__Work item__: Your task is to write out the full listing once more, exactly.

__Data provided__:
Start of Block

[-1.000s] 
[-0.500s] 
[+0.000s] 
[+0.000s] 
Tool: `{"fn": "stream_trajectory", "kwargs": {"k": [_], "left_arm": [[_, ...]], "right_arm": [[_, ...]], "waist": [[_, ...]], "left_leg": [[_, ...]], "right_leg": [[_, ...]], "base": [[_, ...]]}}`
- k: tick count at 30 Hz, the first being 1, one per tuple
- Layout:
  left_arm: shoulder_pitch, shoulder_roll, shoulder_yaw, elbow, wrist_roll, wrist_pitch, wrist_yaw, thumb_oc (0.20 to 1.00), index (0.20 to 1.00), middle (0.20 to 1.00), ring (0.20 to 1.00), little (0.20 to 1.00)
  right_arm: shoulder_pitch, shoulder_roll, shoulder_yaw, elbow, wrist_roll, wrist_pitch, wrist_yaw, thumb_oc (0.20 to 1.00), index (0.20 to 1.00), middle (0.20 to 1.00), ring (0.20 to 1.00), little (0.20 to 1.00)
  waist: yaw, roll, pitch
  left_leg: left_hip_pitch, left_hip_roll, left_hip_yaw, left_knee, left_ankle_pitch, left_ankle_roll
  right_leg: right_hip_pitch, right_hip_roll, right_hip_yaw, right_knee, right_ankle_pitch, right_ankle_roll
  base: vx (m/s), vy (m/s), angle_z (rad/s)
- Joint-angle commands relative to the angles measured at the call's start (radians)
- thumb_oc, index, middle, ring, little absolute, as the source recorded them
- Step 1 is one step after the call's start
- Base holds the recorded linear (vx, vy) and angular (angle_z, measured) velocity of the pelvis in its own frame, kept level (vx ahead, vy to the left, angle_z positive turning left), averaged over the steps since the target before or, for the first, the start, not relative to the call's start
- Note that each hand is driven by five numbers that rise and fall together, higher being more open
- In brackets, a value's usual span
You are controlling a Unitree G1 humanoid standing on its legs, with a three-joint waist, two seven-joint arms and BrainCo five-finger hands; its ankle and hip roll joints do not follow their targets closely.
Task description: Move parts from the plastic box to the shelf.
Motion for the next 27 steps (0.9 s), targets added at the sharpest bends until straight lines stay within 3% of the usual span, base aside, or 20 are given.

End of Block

__Exercise answer__:
[-1.000s] 
[-0.500s] 
[+0.000s] 
[+0.000s] 
Tool: `{"fn": "stream_trajectory", "kwargs": {"k": [_], "left_arm": [[_, ...]], "right_arm": [[_, ...]], "waist": [[_, ...]], "left_leg": [[_, ...]], "right_leg": [[_, ...]], "base": [[_, ...]]}}`
- k: tick count at 30 Hz, the first being 1, one per tuple
- Layout:
  left_arm: shoulder_pitch, shoulder_roll, shoulder_yaw, elbow, wrist_roll, wrist_pitch, wrist_yaw, thumb_oc (0.20 to 1.00), index (0.20 to 1.00), middle (0.20 to 1.00), ring (0.20 to 1.00), little (0.20 to 1.00)
  right_arm: shoulder_pitch, shoulder_roll, shoulder_yaw, elbow, wrist_roll, wrist_pitch, wrist_yaw, thumb_oc (0.20 to 1.00), index (0.20 to 1.00), middle (0.20 to 1.00), ring (0.20 to 1.00), little (0.20 to 1.00)
  waist: yaw, roll, pitch
  left_leg: left_hip_pitch, left_hip_roll, left_hip_yaw, left_knee, left_ankle_pitch, left_ankle_roll
  right_leg: right_hip_pitch, right_hip_roll, right_hip_yaw, right_knee, right_ankle_pitch, right_ankle_roll
  base: vx (m/s), vy (m/s), angle_z (rad/s)
- Joint-angle commands relative to the angles measured at the call's start (radians)
- thumb_oc, index, middle, ring, little absolute, as the source recorded them
- Step 1 is one step after the call's start
- Base holds the recorded linear (vx, vy) and angular (angle_z, measured) velocity of the pelvis in its own frame, kept level (vx ahead, vy to the left, angle_z positive turning left), averaged over the steps since the target before or, for the first, the start, not relative to the call's start
- Note that each hand is driven by five numbers that rise and fall together, higher being more open
- In brackets, a value's usual span
You are controlling a Unitree G1 humanoid standing on its legs, with a three-joint waist, two seven-joint arms and BrainCo five-finger hands; its ankle and hip roll joints do not follow their targets closely.
Task description: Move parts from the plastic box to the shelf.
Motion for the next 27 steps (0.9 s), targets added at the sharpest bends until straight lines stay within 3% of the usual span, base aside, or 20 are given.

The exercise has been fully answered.